▶

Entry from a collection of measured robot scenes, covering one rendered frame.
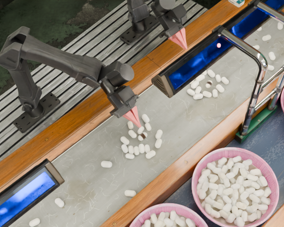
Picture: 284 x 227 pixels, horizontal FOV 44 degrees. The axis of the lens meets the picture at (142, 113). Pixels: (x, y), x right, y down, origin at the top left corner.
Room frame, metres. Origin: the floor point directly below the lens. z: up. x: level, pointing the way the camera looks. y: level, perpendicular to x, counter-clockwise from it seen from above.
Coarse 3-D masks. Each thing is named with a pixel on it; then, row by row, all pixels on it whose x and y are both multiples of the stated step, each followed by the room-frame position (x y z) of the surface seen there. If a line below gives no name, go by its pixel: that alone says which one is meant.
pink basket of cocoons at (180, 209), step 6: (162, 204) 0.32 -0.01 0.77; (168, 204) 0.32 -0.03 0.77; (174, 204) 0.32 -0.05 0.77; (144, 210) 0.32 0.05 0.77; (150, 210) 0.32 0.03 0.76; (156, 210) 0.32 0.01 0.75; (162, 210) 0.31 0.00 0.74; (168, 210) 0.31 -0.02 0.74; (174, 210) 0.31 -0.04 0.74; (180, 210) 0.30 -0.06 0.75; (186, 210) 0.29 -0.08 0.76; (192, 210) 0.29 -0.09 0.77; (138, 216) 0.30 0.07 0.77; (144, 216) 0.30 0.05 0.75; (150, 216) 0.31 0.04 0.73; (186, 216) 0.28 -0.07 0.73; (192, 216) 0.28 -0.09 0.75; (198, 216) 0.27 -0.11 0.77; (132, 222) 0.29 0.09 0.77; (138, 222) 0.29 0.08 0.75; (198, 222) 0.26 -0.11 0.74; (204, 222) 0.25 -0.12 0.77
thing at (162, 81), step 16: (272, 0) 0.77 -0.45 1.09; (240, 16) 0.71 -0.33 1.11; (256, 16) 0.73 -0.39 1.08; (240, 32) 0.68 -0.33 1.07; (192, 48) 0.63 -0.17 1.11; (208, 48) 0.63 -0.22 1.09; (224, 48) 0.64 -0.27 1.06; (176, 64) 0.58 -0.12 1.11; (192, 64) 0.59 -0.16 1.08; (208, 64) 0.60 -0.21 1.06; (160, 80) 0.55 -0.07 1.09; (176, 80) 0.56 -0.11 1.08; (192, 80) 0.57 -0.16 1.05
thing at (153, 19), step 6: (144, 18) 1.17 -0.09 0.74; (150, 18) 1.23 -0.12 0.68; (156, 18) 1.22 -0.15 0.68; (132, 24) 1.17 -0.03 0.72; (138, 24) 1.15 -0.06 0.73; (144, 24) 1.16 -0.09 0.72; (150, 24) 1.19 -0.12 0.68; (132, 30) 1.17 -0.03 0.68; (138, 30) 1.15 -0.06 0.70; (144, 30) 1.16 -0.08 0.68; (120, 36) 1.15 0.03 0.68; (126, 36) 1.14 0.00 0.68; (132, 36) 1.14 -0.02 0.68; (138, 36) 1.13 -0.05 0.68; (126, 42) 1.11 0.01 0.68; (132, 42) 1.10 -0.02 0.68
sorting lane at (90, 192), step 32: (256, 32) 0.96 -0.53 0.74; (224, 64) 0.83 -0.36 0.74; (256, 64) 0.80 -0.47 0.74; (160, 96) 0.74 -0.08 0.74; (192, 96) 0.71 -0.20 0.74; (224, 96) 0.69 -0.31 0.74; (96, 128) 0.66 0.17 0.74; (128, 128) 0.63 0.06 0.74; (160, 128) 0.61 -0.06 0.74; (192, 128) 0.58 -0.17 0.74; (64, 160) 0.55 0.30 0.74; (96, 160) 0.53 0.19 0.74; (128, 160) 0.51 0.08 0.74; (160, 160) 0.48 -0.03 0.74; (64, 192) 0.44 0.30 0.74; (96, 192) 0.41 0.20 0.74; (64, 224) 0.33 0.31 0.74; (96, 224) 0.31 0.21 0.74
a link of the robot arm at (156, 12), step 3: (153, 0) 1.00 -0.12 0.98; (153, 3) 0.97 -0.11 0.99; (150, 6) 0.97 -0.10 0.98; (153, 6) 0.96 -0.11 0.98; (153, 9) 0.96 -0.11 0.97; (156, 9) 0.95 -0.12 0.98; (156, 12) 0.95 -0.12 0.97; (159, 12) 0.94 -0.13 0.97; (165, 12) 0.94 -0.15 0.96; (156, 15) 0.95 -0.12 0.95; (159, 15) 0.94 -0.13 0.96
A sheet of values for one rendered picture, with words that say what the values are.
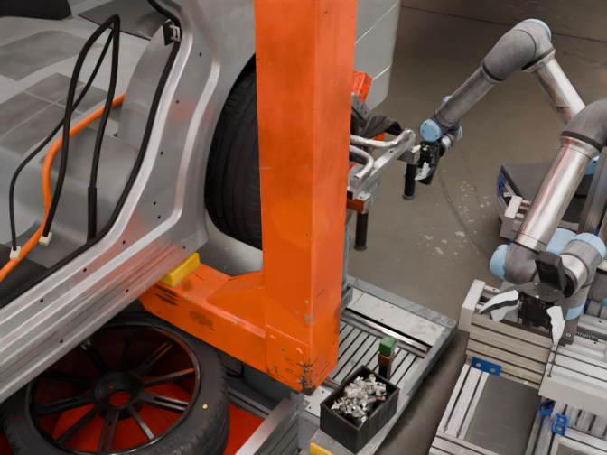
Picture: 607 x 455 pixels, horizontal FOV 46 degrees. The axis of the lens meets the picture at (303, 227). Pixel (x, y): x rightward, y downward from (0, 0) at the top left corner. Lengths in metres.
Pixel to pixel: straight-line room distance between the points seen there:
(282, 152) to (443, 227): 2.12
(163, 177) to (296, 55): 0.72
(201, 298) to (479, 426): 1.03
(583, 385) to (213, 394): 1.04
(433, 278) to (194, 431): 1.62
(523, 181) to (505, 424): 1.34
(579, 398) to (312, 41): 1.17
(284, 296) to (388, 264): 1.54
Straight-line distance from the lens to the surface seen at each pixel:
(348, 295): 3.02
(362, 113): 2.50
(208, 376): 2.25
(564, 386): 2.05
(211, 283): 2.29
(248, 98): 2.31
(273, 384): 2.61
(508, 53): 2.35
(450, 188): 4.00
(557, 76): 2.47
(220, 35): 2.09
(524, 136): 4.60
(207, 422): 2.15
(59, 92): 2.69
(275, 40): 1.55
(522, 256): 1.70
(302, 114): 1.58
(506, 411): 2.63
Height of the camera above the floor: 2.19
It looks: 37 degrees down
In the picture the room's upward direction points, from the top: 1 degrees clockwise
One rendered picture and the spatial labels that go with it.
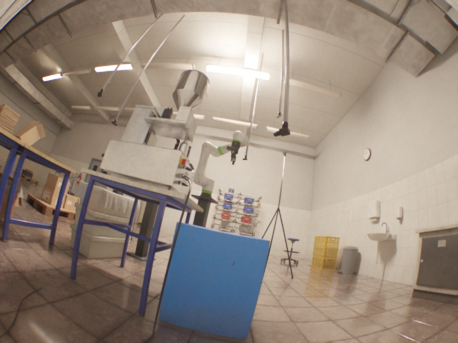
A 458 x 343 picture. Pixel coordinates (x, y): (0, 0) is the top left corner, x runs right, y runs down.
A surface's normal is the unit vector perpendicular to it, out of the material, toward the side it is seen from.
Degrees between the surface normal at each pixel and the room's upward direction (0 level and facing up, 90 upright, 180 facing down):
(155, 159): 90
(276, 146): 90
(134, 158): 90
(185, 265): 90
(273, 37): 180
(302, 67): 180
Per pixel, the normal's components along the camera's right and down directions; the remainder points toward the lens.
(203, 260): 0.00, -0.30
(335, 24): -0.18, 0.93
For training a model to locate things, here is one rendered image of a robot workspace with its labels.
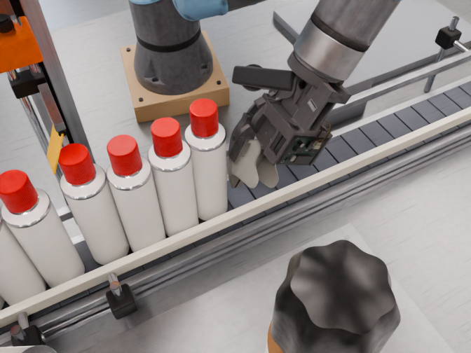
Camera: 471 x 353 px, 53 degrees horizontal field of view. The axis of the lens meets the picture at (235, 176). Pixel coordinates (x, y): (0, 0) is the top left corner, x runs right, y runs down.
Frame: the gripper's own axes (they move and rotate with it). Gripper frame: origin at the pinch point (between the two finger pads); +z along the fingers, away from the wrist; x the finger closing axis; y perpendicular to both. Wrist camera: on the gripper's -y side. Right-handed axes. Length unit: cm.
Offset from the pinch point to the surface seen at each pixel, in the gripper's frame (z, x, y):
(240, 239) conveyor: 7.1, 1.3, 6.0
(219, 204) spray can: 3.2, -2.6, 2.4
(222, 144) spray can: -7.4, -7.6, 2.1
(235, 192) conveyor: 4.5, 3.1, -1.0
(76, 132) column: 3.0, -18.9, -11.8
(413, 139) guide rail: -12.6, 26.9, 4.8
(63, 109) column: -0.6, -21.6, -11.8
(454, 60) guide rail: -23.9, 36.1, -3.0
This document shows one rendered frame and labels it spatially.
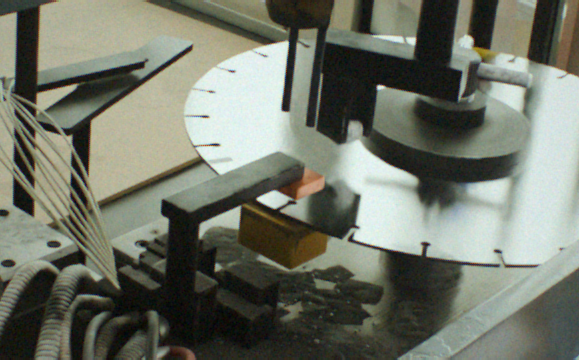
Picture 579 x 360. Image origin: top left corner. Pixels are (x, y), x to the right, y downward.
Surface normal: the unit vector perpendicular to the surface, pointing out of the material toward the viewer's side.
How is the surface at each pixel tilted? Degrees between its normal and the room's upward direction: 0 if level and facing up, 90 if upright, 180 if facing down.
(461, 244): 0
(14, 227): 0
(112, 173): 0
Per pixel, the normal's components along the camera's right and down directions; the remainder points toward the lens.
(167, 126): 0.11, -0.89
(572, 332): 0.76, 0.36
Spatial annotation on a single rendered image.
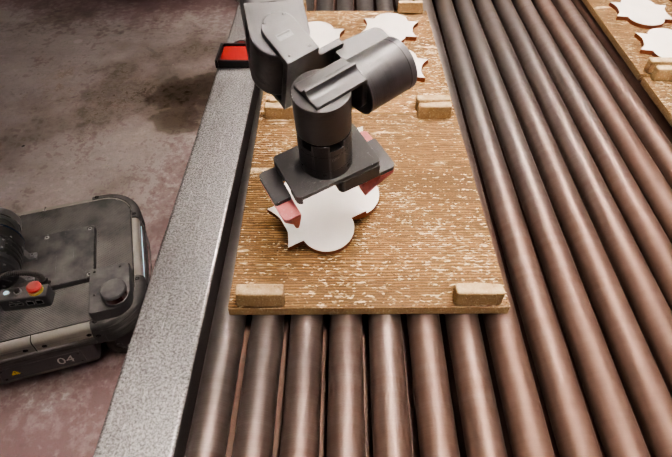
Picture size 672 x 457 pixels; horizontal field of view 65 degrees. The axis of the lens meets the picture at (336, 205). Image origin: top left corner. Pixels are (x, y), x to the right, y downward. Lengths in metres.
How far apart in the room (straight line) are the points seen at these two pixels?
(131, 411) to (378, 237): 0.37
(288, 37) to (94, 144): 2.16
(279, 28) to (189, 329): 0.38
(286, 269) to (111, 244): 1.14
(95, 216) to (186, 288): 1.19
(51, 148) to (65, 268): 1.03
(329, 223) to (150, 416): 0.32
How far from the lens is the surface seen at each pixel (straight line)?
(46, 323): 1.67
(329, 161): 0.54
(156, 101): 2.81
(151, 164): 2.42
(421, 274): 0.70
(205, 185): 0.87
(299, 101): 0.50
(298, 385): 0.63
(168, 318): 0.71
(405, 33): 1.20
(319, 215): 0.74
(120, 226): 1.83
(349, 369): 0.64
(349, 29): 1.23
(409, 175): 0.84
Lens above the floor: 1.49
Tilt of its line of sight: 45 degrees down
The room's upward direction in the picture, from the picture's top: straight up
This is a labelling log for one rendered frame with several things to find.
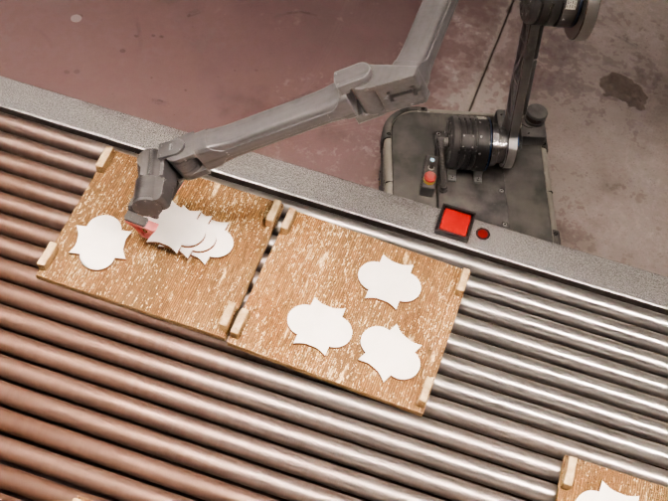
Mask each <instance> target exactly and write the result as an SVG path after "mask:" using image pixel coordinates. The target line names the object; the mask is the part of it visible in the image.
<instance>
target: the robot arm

◀
▶

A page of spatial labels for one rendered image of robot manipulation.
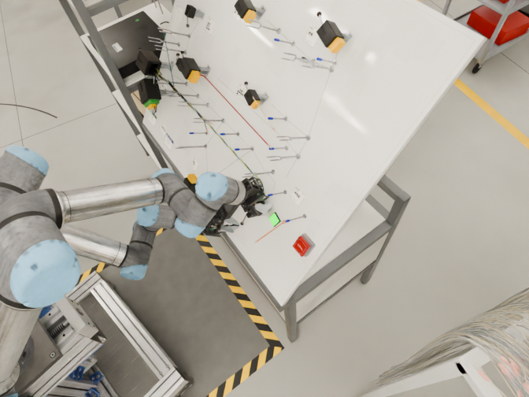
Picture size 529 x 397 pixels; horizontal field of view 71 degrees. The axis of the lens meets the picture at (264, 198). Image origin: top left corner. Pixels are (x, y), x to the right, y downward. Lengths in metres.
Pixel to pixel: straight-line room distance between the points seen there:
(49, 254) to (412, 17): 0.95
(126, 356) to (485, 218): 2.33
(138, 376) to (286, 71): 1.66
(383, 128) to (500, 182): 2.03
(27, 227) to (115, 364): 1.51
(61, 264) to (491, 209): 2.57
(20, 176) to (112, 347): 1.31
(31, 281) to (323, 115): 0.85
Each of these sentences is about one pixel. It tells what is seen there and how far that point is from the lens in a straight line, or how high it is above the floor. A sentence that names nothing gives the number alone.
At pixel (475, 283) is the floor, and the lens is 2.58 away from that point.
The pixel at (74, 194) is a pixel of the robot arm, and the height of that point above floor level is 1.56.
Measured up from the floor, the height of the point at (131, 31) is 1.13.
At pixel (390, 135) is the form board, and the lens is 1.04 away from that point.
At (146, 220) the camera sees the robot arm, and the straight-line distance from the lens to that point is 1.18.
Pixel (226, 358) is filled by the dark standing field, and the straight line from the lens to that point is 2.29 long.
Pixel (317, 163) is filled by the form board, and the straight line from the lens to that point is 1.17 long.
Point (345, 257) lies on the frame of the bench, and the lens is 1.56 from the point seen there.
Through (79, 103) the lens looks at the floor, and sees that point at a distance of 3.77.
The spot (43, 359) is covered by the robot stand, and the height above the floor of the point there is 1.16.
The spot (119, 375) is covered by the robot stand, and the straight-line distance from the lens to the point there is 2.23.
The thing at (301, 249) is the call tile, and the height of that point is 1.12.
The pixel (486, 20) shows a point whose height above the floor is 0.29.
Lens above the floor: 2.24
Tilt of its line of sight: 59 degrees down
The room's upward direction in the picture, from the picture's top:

◀

Transcribe, exactly and without additions, the lines of the records above, beginning with the line that contains "(156, 101): 2.81" and ending with the line that contains "Lens above the floor: 1.49", both included.

| SOLUTION TO THIS PROBLEM |
(156, 101): 2.81
(151, 164): 2.42
(421, 274): 0.70
(205, 185): 0.87
(299, 101): 0.50
(298, 385): 0.63
(168, 318): 0.71
(405, 33): 1.20
(319, 215): 0.74
(120, 226): 1.83
(349, 369): 0.64
(349, 29): 1.23
(409, 175): 0.84
Lens above the floor: 1.49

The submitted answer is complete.